By: Katherine Brooks
Source: Huffington Post
http://www.huffingtonpost.com/2014/10/17/amy-elkins_n_5993260.html?utm_hp_ref=arts
It was 2009 when photographer Amy Elkins began "Black is the Day, Black is the Night", a photography project which began as a mere connection, but later grew into a large scale art project. She found the inspiration for this within the minds and lives of prison inmates, specifically seven men, who had been in prison for thirteen to twenty-six years, and were either serving a life or death sentence. Reaching them through a prison pen pal system. Elkins was able to gain a perception of the minds of the prisoners (whom she had never met), and how they felt within concrete and confinement, and the memories that buried them within their now hopeless confines and promises of freedom.
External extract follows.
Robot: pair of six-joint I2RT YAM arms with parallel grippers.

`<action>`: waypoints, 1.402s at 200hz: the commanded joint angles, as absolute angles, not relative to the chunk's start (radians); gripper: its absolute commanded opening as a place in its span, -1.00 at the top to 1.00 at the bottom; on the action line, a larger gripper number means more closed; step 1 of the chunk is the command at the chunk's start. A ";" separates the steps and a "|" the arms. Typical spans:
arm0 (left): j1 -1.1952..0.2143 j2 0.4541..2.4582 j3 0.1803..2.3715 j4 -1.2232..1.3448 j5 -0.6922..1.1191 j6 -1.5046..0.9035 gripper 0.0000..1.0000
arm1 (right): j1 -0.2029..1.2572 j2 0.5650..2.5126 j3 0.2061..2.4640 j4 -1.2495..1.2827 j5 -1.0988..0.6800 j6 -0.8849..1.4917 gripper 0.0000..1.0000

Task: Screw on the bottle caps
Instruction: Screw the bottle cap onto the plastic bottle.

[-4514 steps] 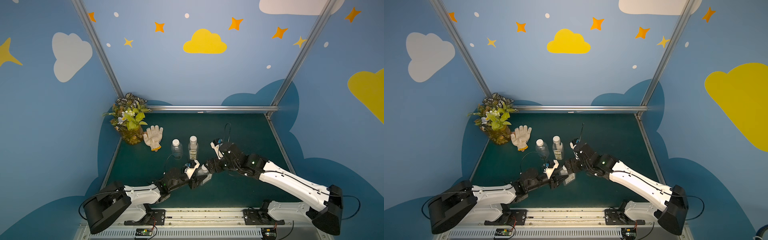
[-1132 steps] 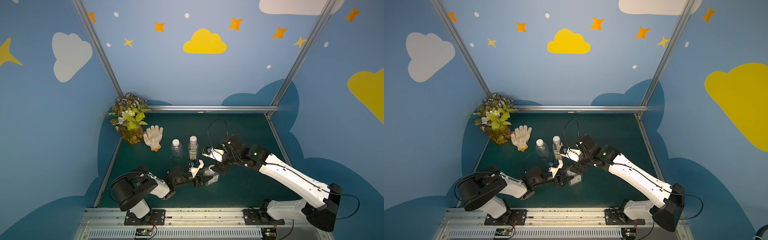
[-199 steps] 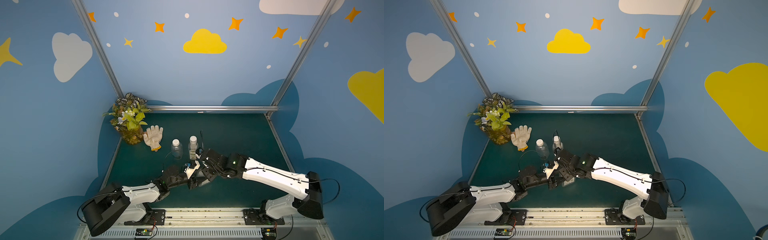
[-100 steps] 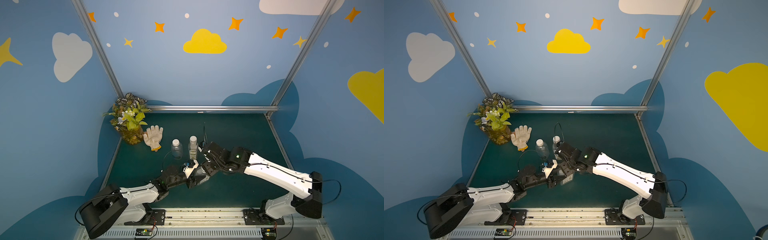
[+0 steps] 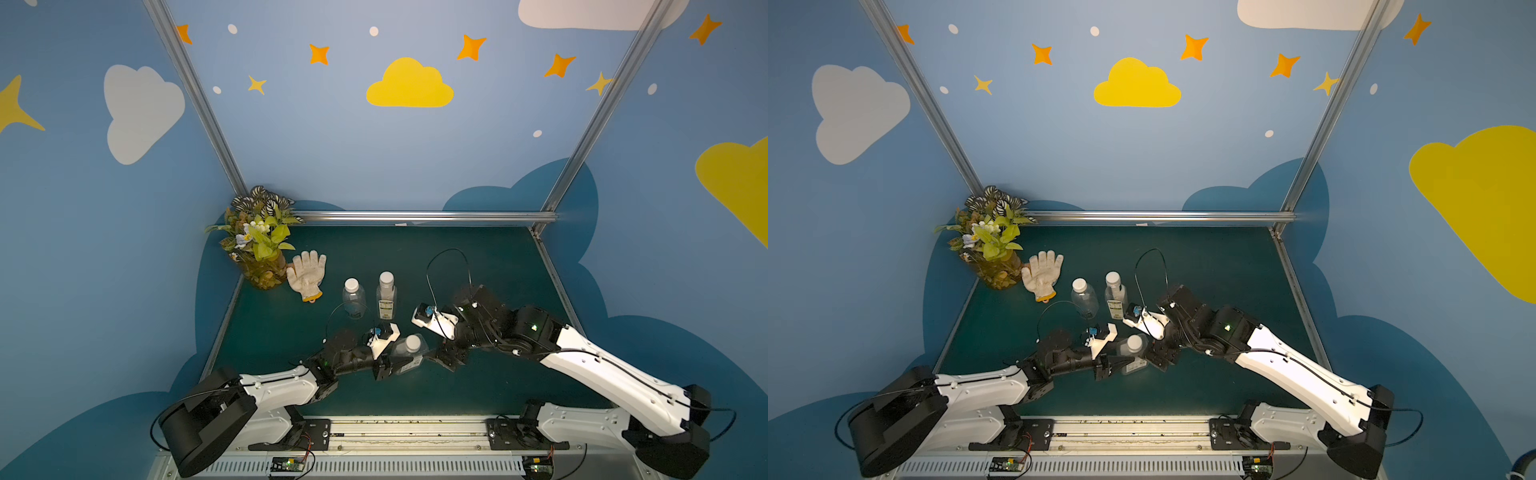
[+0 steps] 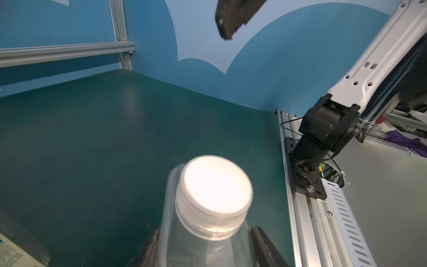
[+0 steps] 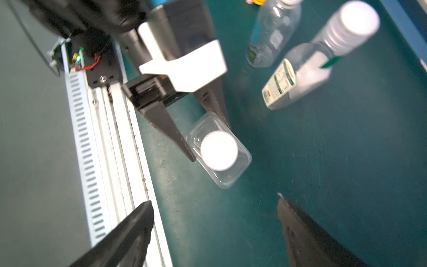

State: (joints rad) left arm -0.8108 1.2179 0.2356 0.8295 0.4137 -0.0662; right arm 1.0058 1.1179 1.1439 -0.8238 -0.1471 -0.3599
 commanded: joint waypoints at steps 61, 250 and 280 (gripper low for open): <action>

By being able to achieve such a level of connection with them, she was able to depict their lives through her chillsome images in such a way as if instilling in the viewer the feeling of being the prisoners themselves. Through a period of five years, Elkins worked on this connection, later sending the completed projects to the inmates, who provided input and occasionally sent art themselves in return. Currently, she only keeps contact with one man (in prison since 1995, when he was the age of sixteen), as the rest were either released, response-less, or victim to the death penalty "despite maintaining their innocence"(Brooks, 1), as stated by Elkins. This concept is one often brought up to question, especially in the current day, as the life sentences in America reached a record high in 2012, while a large percentage of those wrongly convicted of murder are "neither executed nor exonerated" (Brooks, 1), according the The Sentencing Project, but rather "sentenced, or re-sentenced to prison for life, and then forgotten (Brooks, 1).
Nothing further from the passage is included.